Al contempo, sorprende la sua capacità di assumere la prospettiva di generazioni così distanti, pur privilegiando quella di Johanne. Gran parte della storia è filtrata dal suo punto di vista, nonché guidata dall’espressività del suo sguardo: Ella Øverbye, che aveva già lavorato con Haugerud in Beware of Children, è davvero bravissima a trasmettere lo stato d’animo del personaggio senza parlare. Il resto del lavoro lo compie la fotografia di Cecilie Semec, che esplicita la differenza tra realtà e fantasia grazie alla temperatura di colore; l’appartamento dell’insegnante passa infatti dal caldo avvolgente del sogno alla spigolosa freddezza del mondo reale, non appena il racconto abbandona la sua fase più idilliaca. Anche la stessa Johanna d’improvviso ci appare più ruvida, persino nei tratti somatici, a sancire la fine dell’illusione.

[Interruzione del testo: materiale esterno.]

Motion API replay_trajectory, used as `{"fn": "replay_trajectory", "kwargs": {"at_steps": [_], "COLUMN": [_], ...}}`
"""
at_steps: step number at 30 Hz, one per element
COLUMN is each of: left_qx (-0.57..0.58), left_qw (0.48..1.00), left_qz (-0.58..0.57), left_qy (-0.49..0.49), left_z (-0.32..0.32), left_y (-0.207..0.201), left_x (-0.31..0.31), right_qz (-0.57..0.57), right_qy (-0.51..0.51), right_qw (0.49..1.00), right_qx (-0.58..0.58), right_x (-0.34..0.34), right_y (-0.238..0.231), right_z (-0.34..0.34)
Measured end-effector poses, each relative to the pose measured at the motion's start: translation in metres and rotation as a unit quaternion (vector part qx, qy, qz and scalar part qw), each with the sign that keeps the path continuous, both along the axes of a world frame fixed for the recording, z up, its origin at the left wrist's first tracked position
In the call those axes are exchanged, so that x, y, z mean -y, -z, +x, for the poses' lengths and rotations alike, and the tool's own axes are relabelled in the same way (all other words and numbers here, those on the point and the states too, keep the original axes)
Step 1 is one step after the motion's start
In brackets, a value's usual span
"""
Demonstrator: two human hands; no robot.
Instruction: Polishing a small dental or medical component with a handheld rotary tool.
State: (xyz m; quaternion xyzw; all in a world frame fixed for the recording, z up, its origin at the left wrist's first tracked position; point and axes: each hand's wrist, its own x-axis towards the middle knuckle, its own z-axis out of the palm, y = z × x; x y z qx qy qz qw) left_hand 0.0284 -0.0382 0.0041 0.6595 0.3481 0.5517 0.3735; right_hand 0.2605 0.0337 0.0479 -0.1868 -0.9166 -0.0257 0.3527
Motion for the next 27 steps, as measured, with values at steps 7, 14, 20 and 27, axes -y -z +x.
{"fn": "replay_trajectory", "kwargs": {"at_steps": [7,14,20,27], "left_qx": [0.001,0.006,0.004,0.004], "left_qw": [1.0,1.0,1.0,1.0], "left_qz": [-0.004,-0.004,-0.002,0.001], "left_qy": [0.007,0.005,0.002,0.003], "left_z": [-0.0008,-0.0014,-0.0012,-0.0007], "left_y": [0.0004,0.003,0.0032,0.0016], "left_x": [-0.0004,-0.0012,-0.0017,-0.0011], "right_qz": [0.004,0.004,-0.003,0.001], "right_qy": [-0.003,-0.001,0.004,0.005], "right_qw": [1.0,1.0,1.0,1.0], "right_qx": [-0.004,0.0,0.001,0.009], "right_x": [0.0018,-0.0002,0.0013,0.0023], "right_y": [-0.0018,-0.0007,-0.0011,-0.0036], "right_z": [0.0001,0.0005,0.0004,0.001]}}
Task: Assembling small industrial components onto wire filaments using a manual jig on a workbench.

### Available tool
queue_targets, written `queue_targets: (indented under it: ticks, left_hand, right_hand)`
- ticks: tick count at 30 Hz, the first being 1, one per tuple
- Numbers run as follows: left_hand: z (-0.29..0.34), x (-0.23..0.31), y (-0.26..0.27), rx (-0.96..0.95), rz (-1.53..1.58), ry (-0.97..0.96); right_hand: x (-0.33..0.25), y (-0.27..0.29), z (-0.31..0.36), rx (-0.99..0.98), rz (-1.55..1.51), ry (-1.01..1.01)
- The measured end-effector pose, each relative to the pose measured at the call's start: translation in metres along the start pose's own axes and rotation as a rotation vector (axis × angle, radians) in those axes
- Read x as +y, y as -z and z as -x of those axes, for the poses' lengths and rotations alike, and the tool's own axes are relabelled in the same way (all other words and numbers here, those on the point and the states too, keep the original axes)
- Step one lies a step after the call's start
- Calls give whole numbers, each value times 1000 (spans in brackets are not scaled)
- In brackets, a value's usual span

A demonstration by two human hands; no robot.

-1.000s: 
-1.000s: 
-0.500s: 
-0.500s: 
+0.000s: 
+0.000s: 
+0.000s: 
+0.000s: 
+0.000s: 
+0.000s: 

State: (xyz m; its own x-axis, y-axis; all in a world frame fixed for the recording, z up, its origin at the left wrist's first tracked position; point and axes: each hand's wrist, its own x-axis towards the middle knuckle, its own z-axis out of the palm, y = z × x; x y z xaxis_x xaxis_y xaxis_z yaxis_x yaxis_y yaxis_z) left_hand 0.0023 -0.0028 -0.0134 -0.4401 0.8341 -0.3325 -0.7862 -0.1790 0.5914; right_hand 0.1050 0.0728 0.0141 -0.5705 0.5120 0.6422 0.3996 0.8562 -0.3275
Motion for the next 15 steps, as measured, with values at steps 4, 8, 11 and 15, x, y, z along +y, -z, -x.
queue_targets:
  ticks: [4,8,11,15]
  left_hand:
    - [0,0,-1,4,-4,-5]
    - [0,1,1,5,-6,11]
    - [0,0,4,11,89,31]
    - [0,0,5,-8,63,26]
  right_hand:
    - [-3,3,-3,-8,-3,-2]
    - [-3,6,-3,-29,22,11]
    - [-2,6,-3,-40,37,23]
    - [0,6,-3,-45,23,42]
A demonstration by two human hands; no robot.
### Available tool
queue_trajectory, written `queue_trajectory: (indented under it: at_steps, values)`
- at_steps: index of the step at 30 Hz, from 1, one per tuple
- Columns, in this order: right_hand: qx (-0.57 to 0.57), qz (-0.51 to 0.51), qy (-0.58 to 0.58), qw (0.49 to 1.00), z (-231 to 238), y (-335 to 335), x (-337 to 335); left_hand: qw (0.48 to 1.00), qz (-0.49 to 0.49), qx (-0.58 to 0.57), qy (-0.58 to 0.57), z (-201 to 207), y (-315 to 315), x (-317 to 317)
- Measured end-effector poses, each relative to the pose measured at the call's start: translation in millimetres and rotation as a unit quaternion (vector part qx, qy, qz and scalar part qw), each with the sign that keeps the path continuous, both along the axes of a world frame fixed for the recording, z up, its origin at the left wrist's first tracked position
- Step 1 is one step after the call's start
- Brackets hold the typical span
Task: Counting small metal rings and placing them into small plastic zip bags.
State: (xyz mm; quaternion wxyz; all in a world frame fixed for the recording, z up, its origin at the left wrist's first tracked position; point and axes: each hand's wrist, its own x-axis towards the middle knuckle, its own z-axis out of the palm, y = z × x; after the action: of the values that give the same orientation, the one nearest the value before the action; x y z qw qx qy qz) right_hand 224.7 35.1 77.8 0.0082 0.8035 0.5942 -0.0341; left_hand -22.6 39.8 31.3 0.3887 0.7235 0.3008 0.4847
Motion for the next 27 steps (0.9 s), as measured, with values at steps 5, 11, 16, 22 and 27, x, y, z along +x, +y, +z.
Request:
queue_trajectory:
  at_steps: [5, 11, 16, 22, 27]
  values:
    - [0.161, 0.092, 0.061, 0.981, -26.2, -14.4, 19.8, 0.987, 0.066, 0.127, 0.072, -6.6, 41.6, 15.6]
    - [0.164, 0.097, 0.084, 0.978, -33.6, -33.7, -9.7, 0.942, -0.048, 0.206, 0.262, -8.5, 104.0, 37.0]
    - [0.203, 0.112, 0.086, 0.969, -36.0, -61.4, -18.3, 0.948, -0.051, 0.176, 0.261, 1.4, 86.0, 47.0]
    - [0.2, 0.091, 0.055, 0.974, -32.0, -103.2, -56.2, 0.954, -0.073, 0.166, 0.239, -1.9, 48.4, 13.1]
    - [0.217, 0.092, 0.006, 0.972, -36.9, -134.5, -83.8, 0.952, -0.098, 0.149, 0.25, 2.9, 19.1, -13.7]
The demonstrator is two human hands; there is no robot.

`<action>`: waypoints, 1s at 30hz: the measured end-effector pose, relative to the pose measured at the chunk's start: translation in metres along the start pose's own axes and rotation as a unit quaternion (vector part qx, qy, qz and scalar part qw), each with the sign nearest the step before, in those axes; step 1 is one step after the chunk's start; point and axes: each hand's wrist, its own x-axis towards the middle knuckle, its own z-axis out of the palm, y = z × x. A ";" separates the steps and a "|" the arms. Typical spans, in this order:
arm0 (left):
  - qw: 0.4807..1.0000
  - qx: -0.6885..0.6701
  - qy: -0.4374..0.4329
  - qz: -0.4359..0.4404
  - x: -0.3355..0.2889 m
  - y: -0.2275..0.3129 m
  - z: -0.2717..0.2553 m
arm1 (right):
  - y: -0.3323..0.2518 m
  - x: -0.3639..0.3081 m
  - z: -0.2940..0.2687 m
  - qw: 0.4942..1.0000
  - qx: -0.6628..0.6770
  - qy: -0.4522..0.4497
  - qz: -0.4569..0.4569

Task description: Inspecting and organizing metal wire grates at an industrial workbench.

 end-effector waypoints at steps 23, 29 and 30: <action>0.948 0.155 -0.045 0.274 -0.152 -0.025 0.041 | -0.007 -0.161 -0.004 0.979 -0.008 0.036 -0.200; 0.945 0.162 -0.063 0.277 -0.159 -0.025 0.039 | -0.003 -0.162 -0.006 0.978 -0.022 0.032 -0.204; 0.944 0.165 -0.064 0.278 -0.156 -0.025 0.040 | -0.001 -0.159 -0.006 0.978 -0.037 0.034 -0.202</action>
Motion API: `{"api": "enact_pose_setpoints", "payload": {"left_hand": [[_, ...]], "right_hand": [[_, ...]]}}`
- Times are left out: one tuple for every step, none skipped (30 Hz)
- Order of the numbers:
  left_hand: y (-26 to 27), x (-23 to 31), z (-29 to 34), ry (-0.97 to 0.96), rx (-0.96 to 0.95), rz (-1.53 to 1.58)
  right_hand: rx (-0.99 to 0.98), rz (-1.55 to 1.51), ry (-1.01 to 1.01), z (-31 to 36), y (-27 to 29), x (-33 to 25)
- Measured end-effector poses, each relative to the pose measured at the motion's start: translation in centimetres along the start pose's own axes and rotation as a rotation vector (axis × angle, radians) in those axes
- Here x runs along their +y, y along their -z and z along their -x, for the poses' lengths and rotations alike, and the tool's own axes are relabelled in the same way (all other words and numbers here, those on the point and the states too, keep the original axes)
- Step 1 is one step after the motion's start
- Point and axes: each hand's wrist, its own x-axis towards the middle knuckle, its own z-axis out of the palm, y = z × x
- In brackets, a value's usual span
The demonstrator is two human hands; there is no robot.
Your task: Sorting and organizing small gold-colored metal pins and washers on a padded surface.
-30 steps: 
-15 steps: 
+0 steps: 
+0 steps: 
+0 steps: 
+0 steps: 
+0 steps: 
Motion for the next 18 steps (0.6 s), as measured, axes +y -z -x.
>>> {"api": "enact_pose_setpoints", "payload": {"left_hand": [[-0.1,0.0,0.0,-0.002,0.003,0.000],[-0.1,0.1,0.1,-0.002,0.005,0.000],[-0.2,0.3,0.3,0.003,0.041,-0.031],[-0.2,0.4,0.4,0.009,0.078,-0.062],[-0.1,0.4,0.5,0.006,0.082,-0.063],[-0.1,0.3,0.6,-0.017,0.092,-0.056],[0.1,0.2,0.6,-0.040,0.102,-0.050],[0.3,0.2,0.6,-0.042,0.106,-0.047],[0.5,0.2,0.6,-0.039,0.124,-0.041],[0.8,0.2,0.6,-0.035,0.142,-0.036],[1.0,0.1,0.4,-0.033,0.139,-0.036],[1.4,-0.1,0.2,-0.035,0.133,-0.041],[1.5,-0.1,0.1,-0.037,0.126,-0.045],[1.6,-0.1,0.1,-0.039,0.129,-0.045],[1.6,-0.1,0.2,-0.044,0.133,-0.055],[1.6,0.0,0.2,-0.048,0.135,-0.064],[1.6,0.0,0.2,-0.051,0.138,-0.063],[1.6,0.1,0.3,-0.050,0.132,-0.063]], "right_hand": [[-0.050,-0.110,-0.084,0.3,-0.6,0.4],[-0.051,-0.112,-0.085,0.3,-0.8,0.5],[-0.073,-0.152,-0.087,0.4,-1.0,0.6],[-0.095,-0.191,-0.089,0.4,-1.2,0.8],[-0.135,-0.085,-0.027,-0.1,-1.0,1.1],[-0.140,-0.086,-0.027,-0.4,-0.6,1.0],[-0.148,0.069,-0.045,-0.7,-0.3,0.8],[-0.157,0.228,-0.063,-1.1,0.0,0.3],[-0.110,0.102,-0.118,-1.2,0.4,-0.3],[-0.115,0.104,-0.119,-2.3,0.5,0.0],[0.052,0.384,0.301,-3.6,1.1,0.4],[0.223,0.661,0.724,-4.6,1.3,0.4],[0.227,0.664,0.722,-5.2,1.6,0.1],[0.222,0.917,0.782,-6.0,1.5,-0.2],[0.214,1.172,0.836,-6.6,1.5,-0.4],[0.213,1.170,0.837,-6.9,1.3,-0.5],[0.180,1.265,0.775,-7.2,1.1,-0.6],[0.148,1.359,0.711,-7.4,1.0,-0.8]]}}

Siamo chiaramente di fronte a un cineasta che sa portare alla luce delle verità molto intime, come il linguaggio e i tormenti di un’adolescente alle prese con il primo amore. Il cinema norvegese continua a dimostrarsi un acuto indagatore dei rapporti umani, e i tre film di Haugerud dialogano idealmente sia con la Trilogia di Oslo di Joachim Trier sia con le prime regie di Kristoffer Borgli, pur con le ovvie differenze stilistiche e generazionali (Borgli, il più giovane dei tre, è anche il più sarcastico e disilluso). In Haugerud c’è invece la lucidità di chi guarda consapevolmente al passato, ma non dimentica di trattare con rispetto le emozioni tempestose di un’adolescente. “Sono felice che non possa accadere due volte, la febbre del primo amore” diceva Daphne du Maurier in Rebecca. “Poiché essa è davvero una febbre, e anche un peso, qualunque cosa dicano i poeti.” Ecco, è proprio questo che impara la protagonista di Dreams: il primo amore lascia un segno indelebile, ma è anche un punto da cui ripartire.